Cota de candidaturas femininas pode levar vereadores de Goiânia a perder mandato

Ação de Impugnação de Mandato Eletivo (AIME) foi apresentada por Carlos Soares, candidato a vereador não eleito, alegando desrespeito à cota de candidatura feminina pelo PTN, atual Podemos. Pros também enfrenta processo na Justiça

Vereadores podem perder mandato

Uma Ação de Impugnação de Mandato Eletivo (AIME) proposta por Carlos Soares, candidato a vereador não eleito em 2016, chegou ao Tribunal Superior Eleitoral e pode resultar na cassação de mandato de pelo menos dois vereadores de Goiânia: Emilson Pereira e Sargento Novandir.

De acordo com a ação, as siglas não teriam respeitado a cota de candidaturas femininas. Em primeira instância o juiz determinou a cassação dos mandatos. Já em segunda instância, o Tribunal Regional Eleitoral (TRE) entendeu que não houve irregularidades. Agora, o último recurso está sendo analisado pelo TSE. A expectativa é de que a decisão saia até o final deste ano.

De acordo com o advogado Arthur Bahia, o processo já está concluso para decisão ao ministro Jorge Mussi e conta com parecer favorável da Procuradoria.

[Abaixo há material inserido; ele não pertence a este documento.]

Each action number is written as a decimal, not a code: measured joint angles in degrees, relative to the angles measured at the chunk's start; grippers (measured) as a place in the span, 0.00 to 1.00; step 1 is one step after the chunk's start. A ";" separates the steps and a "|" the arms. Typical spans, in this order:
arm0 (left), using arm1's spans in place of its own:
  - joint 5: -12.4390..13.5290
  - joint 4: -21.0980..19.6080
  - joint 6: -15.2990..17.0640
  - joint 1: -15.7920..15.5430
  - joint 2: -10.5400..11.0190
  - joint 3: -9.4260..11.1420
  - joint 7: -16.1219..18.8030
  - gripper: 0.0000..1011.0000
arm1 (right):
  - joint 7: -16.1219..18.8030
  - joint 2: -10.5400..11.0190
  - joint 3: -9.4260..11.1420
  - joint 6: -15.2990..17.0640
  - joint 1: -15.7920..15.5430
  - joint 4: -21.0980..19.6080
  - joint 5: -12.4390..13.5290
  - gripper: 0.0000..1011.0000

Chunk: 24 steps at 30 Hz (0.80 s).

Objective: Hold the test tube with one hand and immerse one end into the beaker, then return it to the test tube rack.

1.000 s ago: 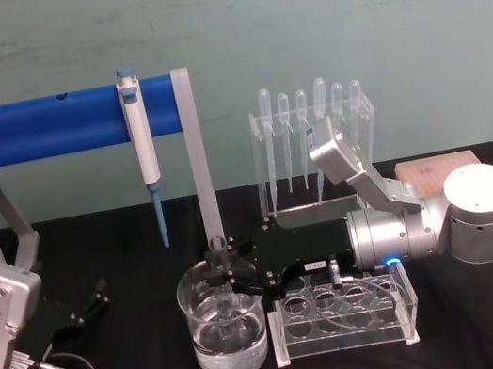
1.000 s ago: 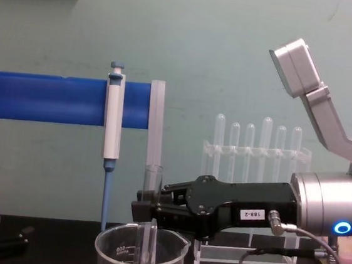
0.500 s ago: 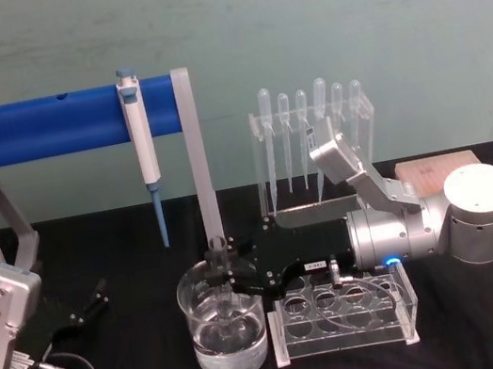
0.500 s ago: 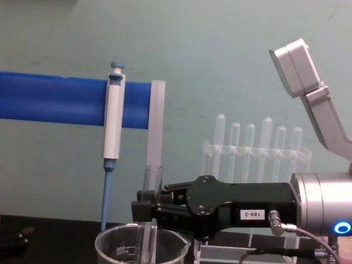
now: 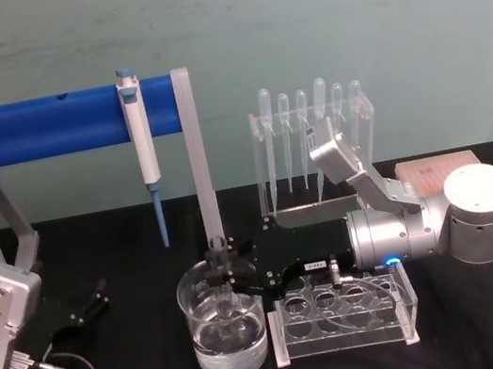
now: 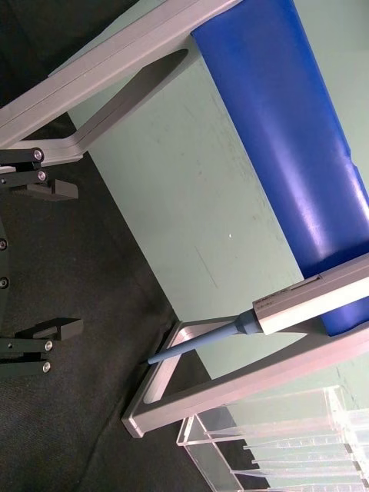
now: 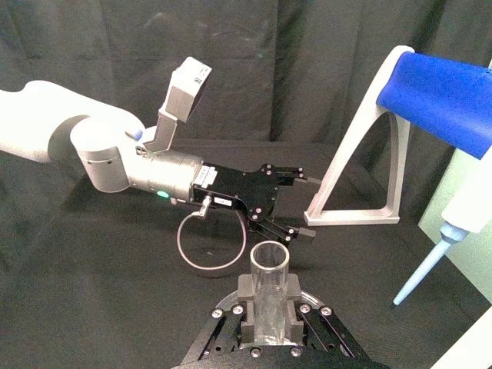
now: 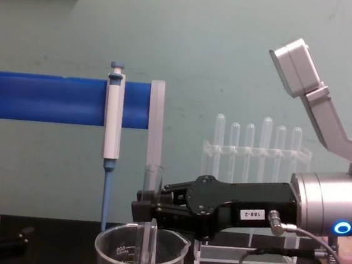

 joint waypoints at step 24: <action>0.00 0.00 0.00 0.00 0.00 0.00 0.00 0.99 | 0.00 0.00 0.00 0.00 -0.01 0.00 0.00 0.22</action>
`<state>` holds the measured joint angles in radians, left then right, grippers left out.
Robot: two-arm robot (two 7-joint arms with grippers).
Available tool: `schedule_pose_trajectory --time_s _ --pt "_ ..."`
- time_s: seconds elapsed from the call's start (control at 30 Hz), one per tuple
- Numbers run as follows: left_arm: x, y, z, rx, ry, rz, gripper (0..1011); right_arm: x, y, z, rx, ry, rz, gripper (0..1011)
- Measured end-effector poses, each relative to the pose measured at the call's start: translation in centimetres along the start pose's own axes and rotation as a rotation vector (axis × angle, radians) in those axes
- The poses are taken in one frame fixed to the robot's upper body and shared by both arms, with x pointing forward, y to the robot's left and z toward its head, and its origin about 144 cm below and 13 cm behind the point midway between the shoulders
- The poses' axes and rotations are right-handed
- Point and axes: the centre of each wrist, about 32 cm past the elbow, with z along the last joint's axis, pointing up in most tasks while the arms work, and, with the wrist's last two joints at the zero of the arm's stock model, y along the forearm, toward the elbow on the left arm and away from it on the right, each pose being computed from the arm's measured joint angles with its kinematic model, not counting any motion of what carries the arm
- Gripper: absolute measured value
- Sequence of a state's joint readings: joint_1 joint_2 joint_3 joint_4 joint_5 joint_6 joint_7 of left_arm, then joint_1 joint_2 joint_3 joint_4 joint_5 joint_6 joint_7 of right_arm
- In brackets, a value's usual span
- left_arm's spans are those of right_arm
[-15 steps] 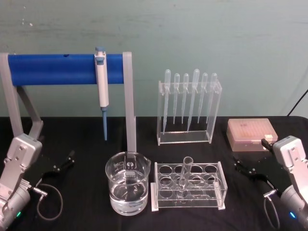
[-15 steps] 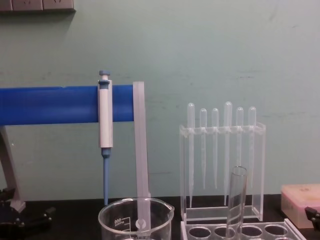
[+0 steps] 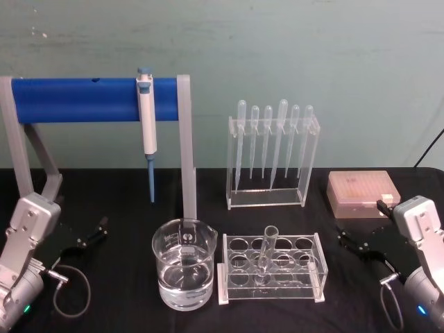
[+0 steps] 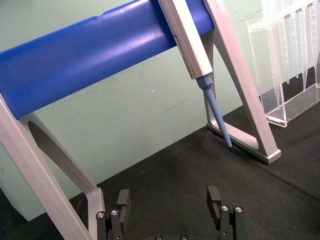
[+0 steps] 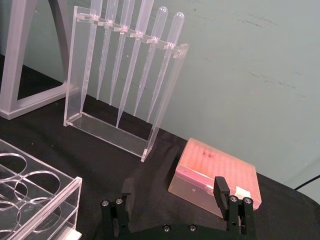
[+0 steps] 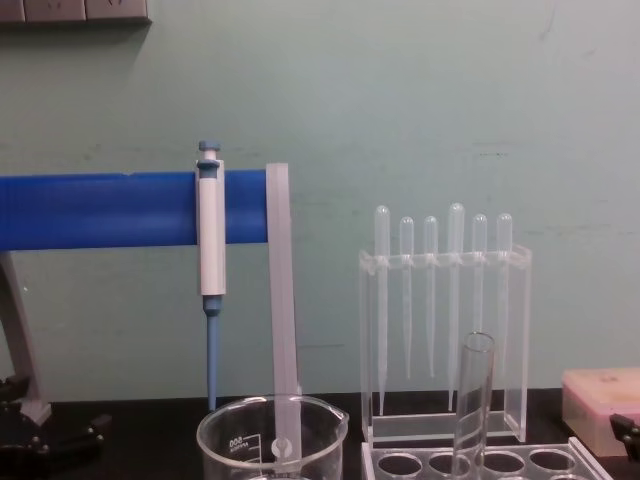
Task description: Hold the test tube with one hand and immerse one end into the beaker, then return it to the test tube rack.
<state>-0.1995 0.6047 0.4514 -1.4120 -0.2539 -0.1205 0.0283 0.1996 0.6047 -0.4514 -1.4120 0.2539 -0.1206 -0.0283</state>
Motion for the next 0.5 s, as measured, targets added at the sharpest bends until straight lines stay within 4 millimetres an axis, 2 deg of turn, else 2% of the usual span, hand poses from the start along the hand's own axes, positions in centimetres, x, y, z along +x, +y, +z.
schedule_pose_trajectory --time_s 0.5 --pt "0.0 0.0 0.0 0.0 0.0 0.0 1000 0.0 0.0 0.0 0.0 0.0 0.0 1002"
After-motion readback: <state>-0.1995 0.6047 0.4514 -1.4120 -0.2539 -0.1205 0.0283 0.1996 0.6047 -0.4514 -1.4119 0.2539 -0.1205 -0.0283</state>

Eleito pelo PTN, atualmente denominado Podemos, o vereador Sargento Novandir disse à reportagem que foi orientado a não comentar o assunto. No entanto, o vereador diz que não existem provas de que houve candidaturas laranja em seu partido e que acredita em uma decisão favorável da Justiça.

A reportagem entrou em contato com o líder do Podemos na Câmara dos Deputados, José Nelto, que disse desconhecer o processo.

Já com relação ao Pros, um outro processo movido por Edson Automóveis e Nilton Barriga, também candidatos a vereador não eleitos no pleito de 2016, foi julgado em primeira instância e será remetido ao TRE. Podem ser afetados com a perda de mandato, os vereadores Tiãozinho Porto, eleito pelo partido, e Divino Rodrigues, suplente que assumiu cadeira.

O presidente do Pros em Goiânia, Reginaldo Melo, diz que o partido está tranquilo e confiante em uma decisão favorável do juiz. “Nós estamos muito tranquilos, o cidadão Edson Automóveis e o Nilton Barriga (candidatos que não foram eleitos) acharam por bem entrar com ação contra a nossa chapa e é um direito deles. Já na primeira instância o juiz determinou o arquivamento e eles recorreram. Nós estamos aguardando a decisão do juiz mas estamos muito tranquilos com relação a isso. É um direito de qualquer candidato que passou pelo processo querer ganhar no tapetão”, declarou.